(What you will do): Write out each line of the records that has "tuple" in it.

[Records drawn from a dataset]
▶

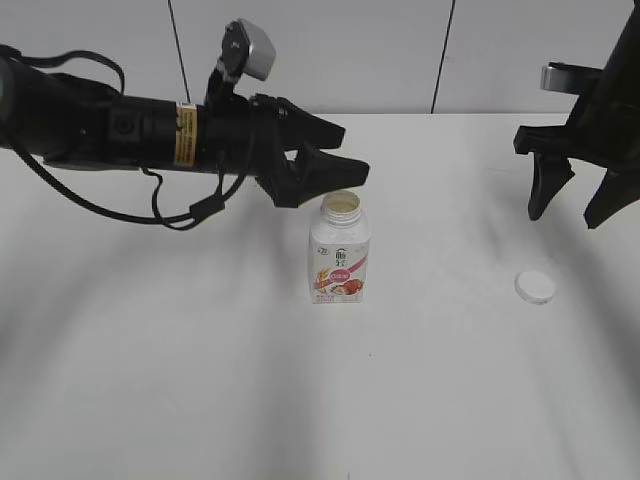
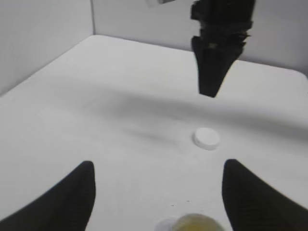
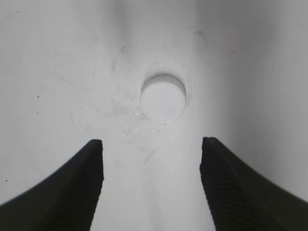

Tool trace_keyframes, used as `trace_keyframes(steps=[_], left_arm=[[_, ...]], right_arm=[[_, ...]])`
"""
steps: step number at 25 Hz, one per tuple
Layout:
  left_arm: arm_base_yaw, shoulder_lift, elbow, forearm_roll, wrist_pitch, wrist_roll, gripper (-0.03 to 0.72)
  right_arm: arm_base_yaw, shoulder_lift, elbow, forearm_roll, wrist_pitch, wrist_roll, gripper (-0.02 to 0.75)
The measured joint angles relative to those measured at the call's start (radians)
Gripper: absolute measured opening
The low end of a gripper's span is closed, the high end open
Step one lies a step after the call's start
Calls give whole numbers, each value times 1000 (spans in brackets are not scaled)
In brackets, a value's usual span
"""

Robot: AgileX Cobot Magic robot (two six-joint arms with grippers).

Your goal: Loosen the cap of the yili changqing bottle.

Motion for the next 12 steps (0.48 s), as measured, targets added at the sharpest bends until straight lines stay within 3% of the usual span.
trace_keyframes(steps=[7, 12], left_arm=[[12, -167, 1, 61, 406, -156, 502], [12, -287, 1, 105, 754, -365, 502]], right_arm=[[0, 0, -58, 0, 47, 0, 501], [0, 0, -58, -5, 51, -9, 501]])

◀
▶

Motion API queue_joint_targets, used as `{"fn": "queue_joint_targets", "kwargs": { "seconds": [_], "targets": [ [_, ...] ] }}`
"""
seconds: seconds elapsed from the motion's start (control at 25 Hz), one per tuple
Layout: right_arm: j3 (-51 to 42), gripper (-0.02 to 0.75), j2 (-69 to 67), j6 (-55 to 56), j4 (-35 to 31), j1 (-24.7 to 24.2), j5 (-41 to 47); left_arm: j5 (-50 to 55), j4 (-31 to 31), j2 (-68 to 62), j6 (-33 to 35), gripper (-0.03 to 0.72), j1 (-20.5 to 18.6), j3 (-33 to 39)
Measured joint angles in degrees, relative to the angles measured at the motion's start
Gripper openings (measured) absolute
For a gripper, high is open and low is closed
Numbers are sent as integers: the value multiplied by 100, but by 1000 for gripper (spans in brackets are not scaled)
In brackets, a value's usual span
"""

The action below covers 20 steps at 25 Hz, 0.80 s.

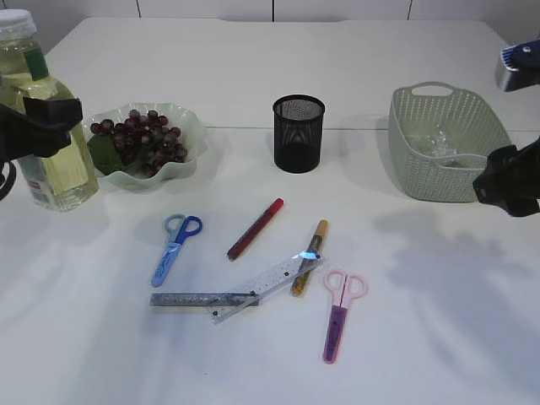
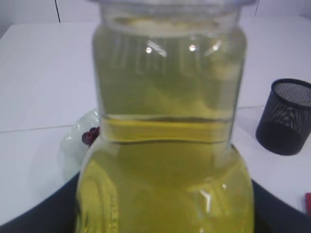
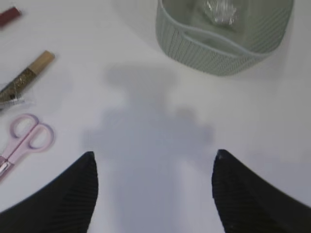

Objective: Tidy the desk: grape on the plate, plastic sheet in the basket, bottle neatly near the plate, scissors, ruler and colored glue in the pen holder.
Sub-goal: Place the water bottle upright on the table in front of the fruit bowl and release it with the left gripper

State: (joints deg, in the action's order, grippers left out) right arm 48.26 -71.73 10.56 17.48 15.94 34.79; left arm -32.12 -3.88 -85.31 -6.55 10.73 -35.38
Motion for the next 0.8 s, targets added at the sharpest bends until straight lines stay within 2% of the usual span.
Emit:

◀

(Answer):
steps: step number at 25 Hz, one per tuple
seconds: seconds elapsed from the motion's start (control at 25 Hz), one per tuple

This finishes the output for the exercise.